По звукам за спиной догадываюсь, что Роул сбрасывает промокшие сапоги и переобувается в домашние ботинки.
— На полках за занавеской должны быть одеяла, — подсказывает герцог, а сам подходит к камину, чтобы разжечь огонь.
Нахожу три шерстяных пледа, вполне сносных, чтобы ими укрыть детей. Замечаю на окнах выстиранные занавески, а на полке посуду ,которую видела в доме Розы. Видимо, к приезду высокопоставленных особ подготовились и собрали по рыбацким домам «все лучшее», но ремонт в этом старом домишке сделать не успели. Бревенчатые стены, поеденные короедом, хоть и придают особый шарм дереву, но подходить ближе и тем более касаться их не хочется. В полу кое-где наспех заколочены прохудившиеся доски, зато испытание дождем домик проходит на отлично – крыша не течет.
Укрываю детей шерстяным одеялом, одно набрасываю себе на плечи, а с третьим зависаю над сидящим у огня герцогом. Хочу поухаживать за ним, но смущаюсь. Наверняка, отмахнется, скажет, что не замерз.
— Анна, что вы там стоите? Идите к огню, здесь теплее, — с улыбкой оборачивается он, и я, все же кладу плед на его плечи, — благодарю, — кутается в него и, придерживая руками, наклоняется к камину, чтобы раздуть угли.
Сажусь на низкий табурет, такой же как у герцога, и несколько минут смотрю на искрящиеся поленья, охваченные пламенем. Слушаю их треск и уже не вздрагиваю при раскатах грома. Кажется, что время остановилось, и мира за окном не существует. Есть лишь мы.
Роул тоже задумчиво смотрит в горящий портал, иногда подбрасывает новых дров, меняет их местами с горящими.
— Вы голодны? — спрашивает герцог, поднимаясь с места, — здесь есть яйца и хлеб. Освежеванное мясо не успел разделать.

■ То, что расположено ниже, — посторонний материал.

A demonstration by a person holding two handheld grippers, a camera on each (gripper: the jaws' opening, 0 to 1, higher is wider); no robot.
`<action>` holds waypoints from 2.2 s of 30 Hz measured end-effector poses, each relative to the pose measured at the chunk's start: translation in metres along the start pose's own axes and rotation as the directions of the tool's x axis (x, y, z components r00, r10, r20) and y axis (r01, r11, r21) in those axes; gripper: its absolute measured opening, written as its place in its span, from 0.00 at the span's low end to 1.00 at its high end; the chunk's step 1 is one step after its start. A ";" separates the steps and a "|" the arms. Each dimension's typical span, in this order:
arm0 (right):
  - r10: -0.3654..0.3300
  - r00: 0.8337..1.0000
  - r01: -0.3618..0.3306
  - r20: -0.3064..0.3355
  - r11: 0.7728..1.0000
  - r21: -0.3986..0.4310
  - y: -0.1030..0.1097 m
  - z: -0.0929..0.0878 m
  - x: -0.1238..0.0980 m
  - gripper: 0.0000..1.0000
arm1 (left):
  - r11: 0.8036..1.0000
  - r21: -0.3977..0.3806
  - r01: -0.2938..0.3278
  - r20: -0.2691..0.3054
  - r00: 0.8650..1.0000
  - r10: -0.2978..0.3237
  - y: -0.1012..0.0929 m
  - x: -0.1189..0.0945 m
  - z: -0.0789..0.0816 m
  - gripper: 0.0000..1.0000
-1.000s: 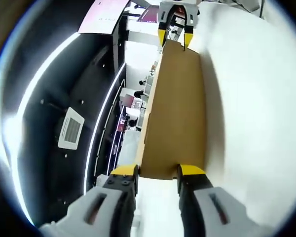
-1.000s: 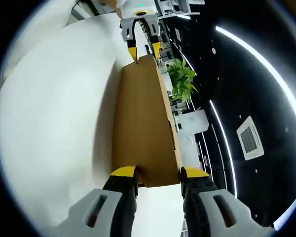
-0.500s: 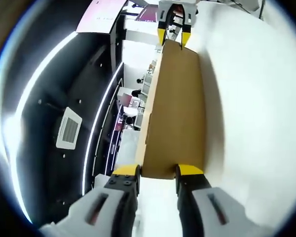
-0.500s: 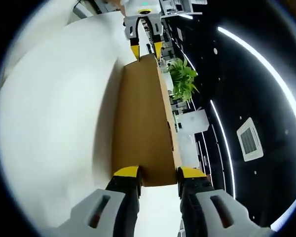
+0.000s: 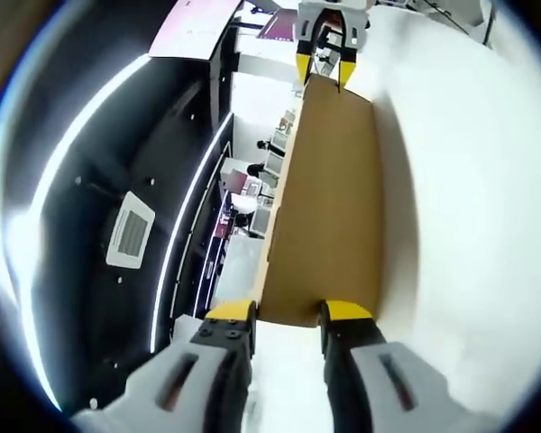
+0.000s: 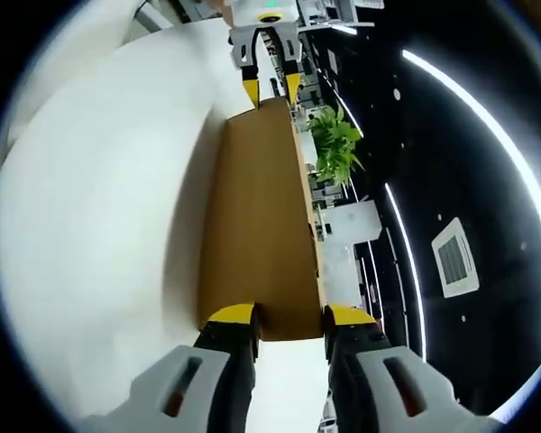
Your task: Operate the shoe box by opening the lid, removing the specified soft item, and placing it in the target area until the item is outside and the box remains undamaged.
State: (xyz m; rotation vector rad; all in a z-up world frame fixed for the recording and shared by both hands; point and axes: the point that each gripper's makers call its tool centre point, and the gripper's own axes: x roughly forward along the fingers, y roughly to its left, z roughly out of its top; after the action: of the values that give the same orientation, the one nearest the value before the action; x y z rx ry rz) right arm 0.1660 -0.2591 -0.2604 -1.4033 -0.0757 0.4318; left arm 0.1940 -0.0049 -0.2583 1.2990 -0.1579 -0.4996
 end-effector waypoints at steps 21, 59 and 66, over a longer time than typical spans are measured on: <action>-0.002 1.000 0.002 0.008 1.000 0.001 -0.003 0.003 -0.003 0.28 | 1.000 -0.030 -0.010 0.004 1.000 0.010 0.004 -0.004 0.001 0.29; -0.050 0.999 0.048 0.020 0.996 0.077 -0.017 0.004 -0.008 0.28 | 0.985 -0.168 -0.051 0.024 0.998 0.056 0.022 -0.011 0.000 0.29; -0.067 0.997 0.064 0.027 0.991 0.116 -0.019 0.005 -0.008 0.29 | 0.983 -0.176 -0.057 0.021 0.998 0.062 0.022 -0.010 0.000 0.29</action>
State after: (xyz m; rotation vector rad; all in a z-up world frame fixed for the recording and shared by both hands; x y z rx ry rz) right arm 0.1621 -0.2591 -0.2392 -1.2776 -0.1199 0.3972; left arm 0.1909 0.0039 -0.2357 1.1132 -0.1702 -0.4692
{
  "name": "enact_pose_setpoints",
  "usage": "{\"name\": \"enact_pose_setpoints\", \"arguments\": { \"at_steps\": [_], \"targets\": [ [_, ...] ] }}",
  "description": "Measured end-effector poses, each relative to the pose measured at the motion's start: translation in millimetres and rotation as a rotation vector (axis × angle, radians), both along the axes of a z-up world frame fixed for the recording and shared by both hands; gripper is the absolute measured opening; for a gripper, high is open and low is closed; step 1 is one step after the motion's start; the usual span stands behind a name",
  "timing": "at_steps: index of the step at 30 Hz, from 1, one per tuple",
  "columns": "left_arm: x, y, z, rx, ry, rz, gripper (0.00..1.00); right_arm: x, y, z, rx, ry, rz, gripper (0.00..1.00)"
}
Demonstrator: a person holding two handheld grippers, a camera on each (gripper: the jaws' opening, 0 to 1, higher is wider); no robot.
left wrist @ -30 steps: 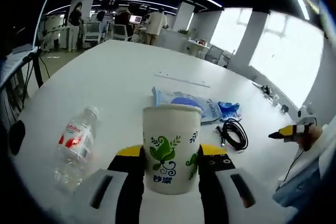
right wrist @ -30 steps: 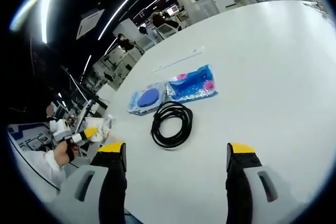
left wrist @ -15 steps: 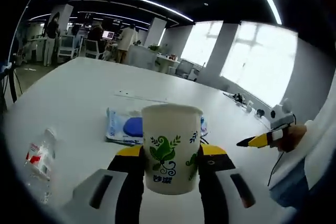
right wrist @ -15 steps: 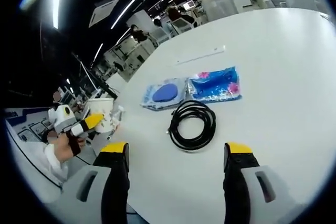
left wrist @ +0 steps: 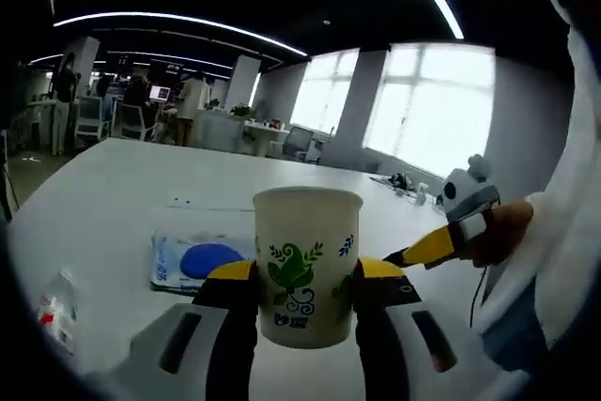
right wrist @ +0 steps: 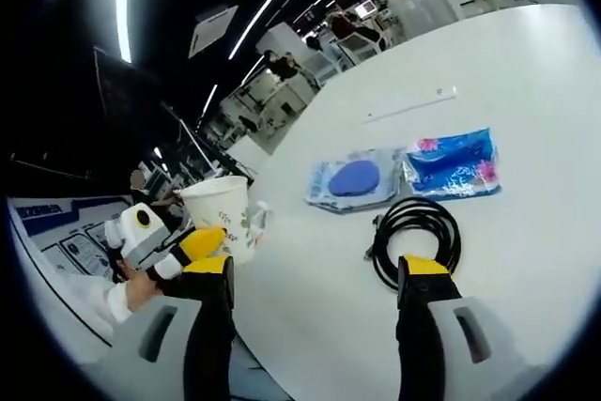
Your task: Arrange the tabletop items into an orderly group along one side of the table until the central work area is clear of visible clutter.
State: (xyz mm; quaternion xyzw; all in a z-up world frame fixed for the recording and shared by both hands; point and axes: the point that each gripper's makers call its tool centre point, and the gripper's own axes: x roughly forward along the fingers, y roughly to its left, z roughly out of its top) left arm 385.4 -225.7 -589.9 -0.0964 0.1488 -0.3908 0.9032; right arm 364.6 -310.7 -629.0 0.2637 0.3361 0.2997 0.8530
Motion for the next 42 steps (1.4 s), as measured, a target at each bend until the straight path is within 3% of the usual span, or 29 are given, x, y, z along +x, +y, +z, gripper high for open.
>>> {"name": "enact_pose_setpoints", "arguments": {
  "at_steps": [10, 15, 20, 24, 31, 42],
  "targets": [
    [-1.9, -9.8, 3.4, 0.001, -0.026, -0.012, 0.39, 7.0, 21.0, 21.1, 0.085, -0.007, 0.037, 0.69],
    [-8.3, -20.0, 0.7, 0.036, -0.041, -0.051, 0.39, 9.2, 37.2, 34.5, 0.146, -0.011, 0.064, 0.68],
    [-10.7, -26.4, 5.6, 0.039, -0.058, -0.070, 0.40, 4.0, 49.5, 34.1, 0.113, -0.027, 0.115, 0.66],
    [-13.3, -34.4, 6.1, 0.036, -0.059, -0.086, 0.40, 0.0, 57.2, 34.4, 0.131, -0.017, 0.140, 0.63],
    [-20.5, -44.2, 2.0, 0.049, -0.050, -0.116, 0.41, -1.2, 62.1, 40.2, 0.145, -0.040, 0.167, 0.43],
    [-22.8, -43.3, -9.9, 0.141, -0.030, -0.165, 0.43, -2.8, 59.2, 33.1, 0.021, -0.106, 0.214, 0.39]
  ]
}}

— Нет! Мы и так вас отвлекли…
— Анна! — бросает возмущенный взгляд, в котором читается приказ прекратить, — я провел отличный день в компании вас и ваших детей. Из череды однообразных будней, этот самый яркий. Так что не говорите глупостей.
— Но вы же…
— Анна!
Я замолкаю, понимая, что спорить бесполезно, да и себе же хуже, потому что я голодна как волк. Дети скоро тоже проснутся и попросят есть.
— Я помогу? — пытаюсь встать, но на плечи ложатся его руки и заставляют сесть обратно.
— Я справлюсь. Отдыхайте.
Смотрю, как Роул выбирает сковороду побольше, устанавливает над огнем решетку и ставит сковороду с кусочками жирного бекона на дне разогреваться. Когда тот начинает шкворчать, Роул острым ножом режет пополам мелкие помидорки и бросает на сковороду. Затем одно за другим вбивает яйца, от куска соли отламывает щепотку, растирает ее пальцами и бросает в огонь. Тот красиво искрит, копченые бока сковороды дымят, а аромат яичницы и бекона разлетается по домику, заставляя давиться слюной.
Через минуту он снимает блюдо с огня и переставляет его томиться в жаркое место под камином. Достает из сундука темную пыльную бутылку, зубами вытаскивает пробку и наполняет на треть деревянные кружки. Подает одну мне, и я по запаху понимаю, что это виски.
Кривлюсь и задерживаю дыхание. Ненавижу виски!
— Понимаю вас. Алкоголь не самого лучшего качества, но вы же не хотите заболеть?
Молча беру кружку вдыхаю поглубже и залпом выпиваю огненную воду.
Последний глоток дается труднее всего, и я закашливаюсь, а из глаз брызжут слезы.
Роул отрезает дольку яблока, подносит ко рту, и я как оголодавшая собака бросаюсь на его пальцы, лишь бы скорее перебить вкус дешевого алкоголя.
— А говорите не голодная! Чуть руку мне не откусили, — шутит Роул, отрезая еще одну дольку.
Шок проходит, я прихожу в себя и, видя его пальцы, держащие яблоко у моих губ, понимаю, насколько все неоднозначно. Первый кусочек можно было посчитать спасением, но сейчас это больше походит на заигрывание. И надо ли это мне?